VATT - VRAM Access Timing Tester

Página 1/16
| 2 | 3 | 4 | 5 | 6

Por aoineko

Paragon (1138)

imagem de aoineko

06-04-2023, 13:58

Hello,
When I discovered that the VRAM access timing given on the MSX Assembly Page website that I used as a reference to build my MSXgl library, did not match what I observed on my real MSX, I wanted to know more.
So I created a tool to test a series of VRAM copy functions with different speed that I tested on the different display modes of the MSX.
The results confirm that the reference does not seem to be correct under certain conditions.

Example with FS-A1 emualted on openMSX (this emulator and Emulicious are not totally accurate, but this is an other story):

Before sharing the tool with the community so that we can test it on as many real MSX as possible, I would like to confirm the method with you to verify that the numbers are correct.

The method is simple:
- Write to a fixed address in VRAM a series of 256 characters (empty circle) with a slow copy function (29 t-states).
- Then copy to the same address a series of 256 characters (filled circle) with the speed function to test. For example, the fastest function is just a sequence of 256 out (n),a which is supposed to take 12 t-states.
- Count (with slow reading function) the number of filled circle compare to the number of empty circle and compute a percentage.
- (optional) Repeat this test 16 times and keep the min/max and the average values.

Here are the different functions that can be tested with their corresponding speed (I would like to check this point):

;---------------------------------
; Function Fill_12
; ---------------------------------
_Fill_12::
	.rept	256
	out	(0x98), a
	.endm
	ret
;---------------------------------
; Function Fill_14
; ---------------------------------
_Fill_14::
	ld	c, #0x98
	.rept	256
	out	(c), a
	.endm
	ret
;---------------------------------
; Function Fill_17
; ---------------------------------
_Fill_17::
	.rept	256
	out	(0x98), a
	nop
	.endm
	ret
;---------------------------------
; Function Fill_19
; ---------------------------------
_Fill_19::
	ld	c, #0x98
	.rept	256
	out	(c), a
	nop
	.endm
	ret
;---------------------------------
; Function Fill_20
; ---------------------------------
_Fill_20::
	.rept	256
	out	(0x98), a
	or	#0
	.endm
	ret
;---------------------------------
; Function Fill_22
; ---------------------------------
_Fill_22::
	.rept	256
	out	(0x98), a
	nop
	nop
	.endm
	ret
;---------------------------------
; Function Fill_29
; ---------------------------------
_Fill_29::
	ld	b, #0
fill29:
	out	(0x98), a
	or	#0
	djnz	fill29
	ret

Does this sound right to you?
The idea was to have speeds below and above the different timings given on MSX Assembly Page:

// Screen	VDP		MSX1		MSX2/2+
// mode		mode		cycles		cycles
//--------------------------------------------------------------------------
// 0,W40	T1		12		20
// 0,W80	T2				20
// 1		G1		29		15
// 2		G2		29		15
// 3		MC		13		15
// 4		G3				15
// 5		G4				15
// 6		G5				15
// 7		G6				15
// 8		G7				15

Some questions:
- How should we arrange the sprites to be in the worst case of VDP resources usage?
- Is testing only VRAM filling relevant for testing access times or do we risk missing other problems?

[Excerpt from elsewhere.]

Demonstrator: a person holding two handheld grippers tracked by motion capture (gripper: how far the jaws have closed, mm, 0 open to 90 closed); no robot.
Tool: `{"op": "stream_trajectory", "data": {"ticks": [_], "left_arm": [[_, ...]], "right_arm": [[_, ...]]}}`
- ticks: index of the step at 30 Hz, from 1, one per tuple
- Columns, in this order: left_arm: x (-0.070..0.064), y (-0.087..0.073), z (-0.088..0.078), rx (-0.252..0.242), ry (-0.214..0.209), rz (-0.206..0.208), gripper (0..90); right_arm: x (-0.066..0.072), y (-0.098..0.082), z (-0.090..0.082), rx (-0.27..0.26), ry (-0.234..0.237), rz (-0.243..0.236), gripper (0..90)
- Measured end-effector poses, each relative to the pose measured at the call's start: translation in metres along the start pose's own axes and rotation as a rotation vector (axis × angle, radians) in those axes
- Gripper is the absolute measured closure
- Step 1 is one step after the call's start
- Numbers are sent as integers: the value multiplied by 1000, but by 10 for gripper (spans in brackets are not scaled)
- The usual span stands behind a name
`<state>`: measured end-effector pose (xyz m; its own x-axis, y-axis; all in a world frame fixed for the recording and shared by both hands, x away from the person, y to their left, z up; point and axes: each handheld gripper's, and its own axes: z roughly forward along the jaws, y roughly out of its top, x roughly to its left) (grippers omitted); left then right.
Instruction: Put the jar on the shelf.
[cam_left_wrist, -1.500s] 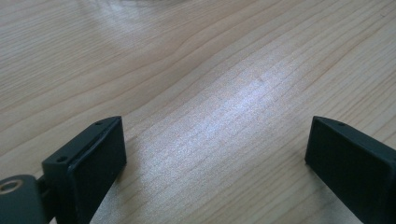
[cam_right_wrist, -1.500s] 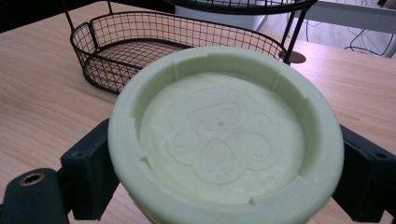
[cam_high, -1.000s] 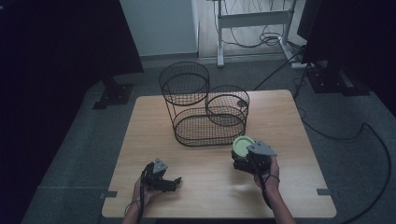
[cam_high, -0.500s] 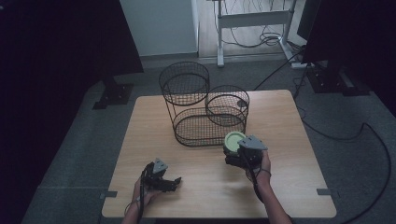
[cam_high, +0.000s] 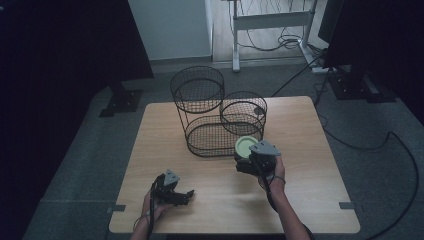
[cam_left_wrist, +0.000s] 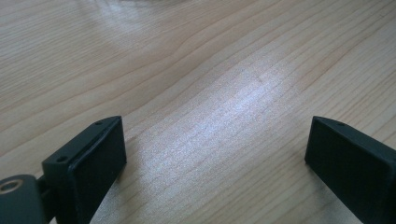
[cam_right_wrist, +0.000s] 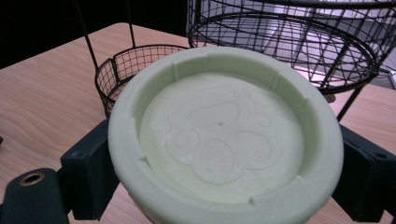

I just thought I should make sure we're out of the V-Blank when testing. I'll fix that tonight...

Entrar ou registrar-se para comentar

Por DarkSchneider

Paragon (1030)

imagem de DarkSchneider

06-04-2023, 16:32

There are multiple posts with the same. And yes, seems that on real MSX the timing is a bit slower, if you want to copy RAM<->VRAM the best and safe currently is using OTIR/INIR that takes 21 (22 on MSX with the M-cycle) cycles and doesn't fail.
Anyway the full test should be made for each mode, as seems that on bitmap mode you can use that table, on pattern mode (Screen 4 i.e.) have to use the OTIR/INIR timing, and on text mode (specially Screen 0) maybe some slower.

Por aoineko

Paragon (1138)

imagem de aoineko

06-04-2023, 18:15

Indeed, the test is done for each screen mode (on the 2nd screenshot, each line is a mode).
The plain vertical bars represent the expected speed limit of each screen mode (according to MAP) and are adjust if program is running on MSX1 or above to match VDP generation difference.

Por Grauw

Ascended (10821)

imagem de Grauw

06-04-2023, 18:39

The bars on your screenshot don't match the chart you quoted... The chart says T1 and T2 need 20 cycles while G1 needs 15, but your screenshot has the 20 cycle marker for T1 and G1 while T2 gets the 15 cycle marker.

Por aoineko

Paragon (1138)

imagem de aoineko

06-04-2023, 19:12

You are right. I'll fix that.

More important, do you think the test (fill VRAM at different speed) is relevant to determine access speed limit?
Are the functions timing calculation correct?
How to create worse case scenario for access timing?
Be off v-blank + display all 32 sprites in 32x32 pixels ?

Por Grauw

Ascended (10821)

imagem de Grauw

06-04-2023, 19:51

The function timings seem correct. You can test the 18 cycle case using ret nc and the 21 cycle case using inc hl to wait, see the Z80 + M1 column here, click on the header to sort it: http://map.grauw.nl/resources/z80instr.php.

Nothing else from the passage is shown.